**Material for the task:**
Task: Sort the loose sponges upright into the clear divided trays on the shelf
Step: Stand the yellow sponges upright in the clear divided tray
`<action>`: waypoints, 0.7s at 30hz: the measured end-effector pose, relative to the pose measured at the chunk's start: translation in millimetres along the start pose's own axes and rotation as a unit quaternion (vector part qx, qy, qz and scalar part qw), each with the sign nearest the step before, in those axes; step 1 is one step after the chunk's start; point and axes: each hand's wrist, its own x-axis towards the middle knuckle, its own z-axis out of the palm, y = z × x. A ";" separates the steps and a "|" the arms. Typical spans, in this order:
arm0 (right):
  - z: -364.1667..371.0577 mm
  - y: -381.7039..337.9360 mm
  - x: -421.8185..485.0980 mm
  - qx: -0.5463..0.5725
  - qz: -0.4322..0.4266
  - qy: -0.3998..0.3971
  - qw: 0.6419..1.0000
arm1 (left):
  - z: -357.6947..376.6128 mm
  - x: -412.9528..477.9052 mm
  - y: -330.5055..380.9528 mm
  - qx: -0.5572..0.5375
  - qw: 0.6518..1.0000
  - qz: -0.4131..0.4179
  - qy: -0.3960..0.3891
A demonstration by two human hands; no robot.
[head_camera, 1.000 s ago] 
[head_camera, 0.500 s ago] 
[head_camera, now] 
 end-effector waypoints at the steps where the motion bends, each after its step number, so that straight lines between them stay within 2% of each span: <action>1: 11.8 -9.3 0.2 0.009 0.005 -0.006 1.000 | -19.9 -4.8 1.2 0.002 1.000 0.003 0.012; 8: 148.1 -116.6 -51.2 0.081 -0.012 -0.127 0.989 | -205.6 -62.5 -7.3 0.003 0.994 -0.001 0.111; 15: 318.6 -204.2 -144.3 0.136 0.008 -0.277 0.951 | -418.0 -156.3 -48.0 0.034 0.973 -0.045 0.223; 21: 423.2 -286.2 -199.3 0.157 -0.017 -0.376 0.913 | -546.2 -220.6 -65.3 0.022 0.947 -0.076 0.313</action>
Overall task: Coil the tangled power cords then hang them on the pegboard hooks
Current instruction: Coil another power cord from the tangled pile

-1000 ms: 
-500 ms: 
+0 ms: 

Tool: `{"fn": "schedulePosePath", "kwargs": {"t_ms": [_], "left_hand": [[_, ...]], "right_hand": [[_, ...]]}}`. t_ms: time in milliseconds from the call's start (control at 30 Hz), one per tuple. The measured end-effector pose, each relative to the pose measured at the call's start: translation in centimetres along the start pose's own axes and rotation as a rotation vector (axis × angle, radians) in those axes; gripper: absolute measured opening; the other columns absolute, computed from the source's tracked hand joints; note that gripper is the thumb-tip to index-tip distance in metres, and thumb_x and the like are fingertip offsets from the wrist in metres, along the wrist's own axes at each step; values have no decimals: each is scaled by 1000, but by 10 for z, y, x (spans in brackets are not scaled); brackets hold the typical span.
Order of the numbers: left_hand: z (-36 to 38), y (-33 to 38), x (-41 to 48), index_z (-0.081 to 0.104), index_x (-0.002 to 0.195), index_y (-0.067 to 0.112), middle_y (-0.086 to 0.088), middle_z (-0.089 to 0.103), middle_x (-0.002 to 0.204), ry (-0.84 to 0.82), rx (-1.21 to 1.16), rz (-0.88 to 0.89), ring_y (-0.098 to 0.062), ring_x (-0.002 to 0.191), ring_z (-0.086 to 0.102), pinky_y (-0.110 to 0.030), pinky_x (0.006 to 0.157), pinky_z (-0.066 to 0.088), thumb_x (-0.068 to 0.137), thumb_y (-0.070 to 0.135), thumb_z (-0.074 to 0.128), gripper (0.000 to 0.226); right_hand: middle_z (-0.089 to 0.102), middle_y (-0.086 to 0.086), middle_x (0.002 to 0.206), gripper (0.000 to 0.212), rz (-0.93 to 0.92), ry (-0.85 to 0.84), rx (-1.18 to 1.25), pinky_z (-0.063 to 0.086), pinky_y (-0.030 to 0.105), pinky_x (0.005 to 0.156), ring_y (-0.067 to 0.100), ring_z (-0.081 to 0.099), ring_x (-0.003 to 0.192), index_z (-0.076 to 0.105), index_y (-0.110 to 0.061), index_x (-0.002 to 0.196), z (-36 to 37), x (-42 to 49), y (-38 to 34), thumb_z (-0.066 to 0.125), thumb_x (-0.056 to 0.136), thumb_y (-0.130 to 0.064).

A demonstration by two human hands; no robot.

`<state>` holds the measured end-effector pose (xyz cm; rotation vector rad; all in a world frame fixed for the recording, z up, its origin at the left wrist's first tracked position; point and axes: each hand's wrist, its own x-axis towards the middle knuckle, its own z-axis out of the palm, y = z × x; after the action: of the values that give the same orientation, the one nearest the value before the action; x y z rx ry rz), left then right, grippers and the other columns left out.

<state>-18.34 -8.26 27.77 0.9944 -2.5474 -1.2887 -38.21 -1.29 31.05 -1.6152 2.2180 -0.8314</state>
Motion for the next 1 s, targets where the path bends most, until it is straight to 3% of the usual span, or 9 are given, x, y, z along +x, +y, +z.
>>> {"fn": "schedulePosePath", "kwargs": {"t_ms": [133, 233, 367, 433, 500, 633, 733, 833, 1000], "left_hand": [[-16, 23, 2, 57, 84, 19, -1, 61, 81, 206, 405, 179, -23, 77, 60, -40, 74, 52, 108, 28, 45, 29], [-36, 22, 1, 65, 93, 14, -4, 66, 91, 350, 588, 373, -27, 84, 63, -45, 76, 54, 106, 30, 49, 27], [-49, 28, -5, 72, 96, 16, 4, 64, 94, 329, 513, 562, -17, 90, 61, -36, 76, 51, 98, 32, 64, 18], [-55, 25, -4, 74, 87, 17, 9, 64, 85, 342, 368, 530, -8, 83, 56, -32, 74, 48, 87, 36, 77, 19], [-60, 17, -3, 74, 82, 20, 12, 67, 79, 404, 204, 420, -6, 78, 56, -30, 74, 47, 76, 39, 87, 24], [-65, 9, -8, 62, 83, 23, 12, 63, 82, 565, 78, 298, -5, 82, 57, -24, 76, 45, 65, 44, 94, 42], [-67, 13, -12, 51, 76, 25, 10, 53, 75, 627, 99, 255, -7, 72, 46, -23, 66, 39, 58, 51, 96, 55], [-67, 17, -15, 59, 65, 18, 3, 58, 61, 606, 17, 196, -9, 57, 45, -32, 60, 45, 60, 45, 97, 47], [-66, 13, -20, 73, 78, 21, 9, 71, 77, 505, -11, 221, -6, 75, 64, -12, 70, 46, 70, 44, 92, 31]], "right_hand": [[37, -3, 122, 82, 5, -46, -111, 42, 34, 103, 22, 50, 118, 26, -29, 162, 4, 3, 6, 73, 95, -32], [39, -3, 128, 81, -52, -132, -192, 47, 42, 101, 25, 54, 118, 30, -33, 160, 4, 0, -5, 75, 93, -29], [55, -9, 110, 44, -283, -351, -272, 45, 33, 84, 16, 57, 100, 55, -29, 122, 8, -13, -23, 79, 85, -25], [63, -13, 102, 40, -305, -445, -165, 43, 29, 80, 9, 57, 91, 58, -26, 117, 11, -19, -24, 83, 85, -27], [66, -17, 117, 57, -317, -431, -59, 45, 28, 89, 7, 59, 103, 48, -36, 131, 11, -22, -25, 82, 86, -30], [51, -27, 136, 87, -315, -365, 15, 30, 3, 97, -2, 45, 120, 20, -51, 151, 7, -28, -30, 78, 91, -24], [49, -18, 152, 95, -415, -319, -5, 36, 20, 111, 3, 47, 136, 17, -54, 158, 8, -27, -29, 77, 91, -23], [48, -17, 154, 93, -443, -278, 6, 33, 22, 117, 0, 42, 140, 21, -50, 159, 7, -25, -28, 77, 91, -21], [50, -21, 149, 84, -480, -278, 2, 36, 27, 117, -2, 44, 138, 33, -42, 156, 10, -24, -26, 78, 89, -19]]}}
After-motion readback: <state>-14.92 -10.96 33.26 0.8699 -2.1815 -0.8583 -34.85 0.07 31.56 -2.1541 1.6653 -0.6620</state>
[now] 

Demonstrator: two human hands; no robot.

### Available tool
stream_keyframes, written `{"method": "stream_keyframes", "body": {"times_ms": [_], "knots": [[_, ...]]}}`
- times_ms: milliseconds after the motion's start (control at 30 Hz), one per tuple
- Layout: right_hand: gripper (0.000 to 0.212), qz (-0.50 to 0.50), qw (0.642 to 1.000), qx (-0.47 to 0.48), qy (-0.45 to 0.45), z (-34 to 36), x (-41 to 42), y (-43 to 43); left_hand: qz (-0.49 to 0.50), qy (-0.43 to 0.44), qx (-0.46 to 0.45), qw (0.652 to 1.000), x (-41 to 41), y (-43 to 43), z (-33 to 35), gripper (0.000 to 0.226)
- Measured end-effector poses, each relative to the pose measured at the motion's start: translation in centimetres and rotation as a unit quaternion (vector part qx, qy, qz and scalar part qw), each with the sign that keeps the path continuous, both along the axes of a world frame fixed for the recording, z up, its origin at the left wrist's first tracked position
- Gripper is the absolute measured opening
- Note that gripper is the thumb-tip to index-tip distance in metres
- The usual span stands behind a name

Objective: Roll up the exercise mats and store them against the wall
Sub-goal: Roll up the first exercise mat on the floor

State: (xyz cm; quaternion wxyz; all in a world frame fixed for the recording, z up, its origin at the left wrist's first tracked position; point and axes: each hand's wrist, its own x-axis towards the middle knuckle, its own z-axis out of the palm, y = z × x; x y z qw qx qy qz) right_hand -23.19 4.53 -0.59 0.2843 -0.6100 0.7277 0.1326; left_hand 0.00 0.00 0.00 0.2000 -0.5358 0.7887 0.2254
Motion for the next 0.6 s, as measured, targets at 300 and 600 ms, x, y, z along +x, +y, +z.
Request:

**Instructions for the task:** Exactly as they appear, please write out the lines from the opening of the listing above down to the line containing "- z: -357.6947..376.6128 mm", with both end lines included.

**Result for this exercise:**
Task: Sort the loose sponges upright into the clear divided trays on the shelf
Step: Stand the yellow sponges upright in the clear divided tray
`<action>`: waypoints, 0.7s at 30hz: the measured end-effector pose, relative to the pose measured at the chunk's start: translation in millimetres along the start pose's own axes and rotation as a unit quaternion (vector part qx, qy, qz and scalar part qw), each with the sign nearest the step before, in those axes; step 1 is one step after the chunk's start; point and axes: each hand's wrist, its own x-axis towards the middle knuckle, its own z-axis out of the palm, y = z × x. A ";" separates the steps and a "|" the arms. Typical spans, in this order:
arm0 (right):
  - z: -364.1667..371.0577 mm
  - y: -381.7039..337.9360 mm
  - x: -421.8185..485.0980 mm
  - qx: -0.5463..0.5725
  - qz: -0.4322..0.4266
  - qy: -0.3998..0.3971
  - qw: 0.6419..1.0000
arm1 (left):
  - z: -357.6947..376.6128 mm

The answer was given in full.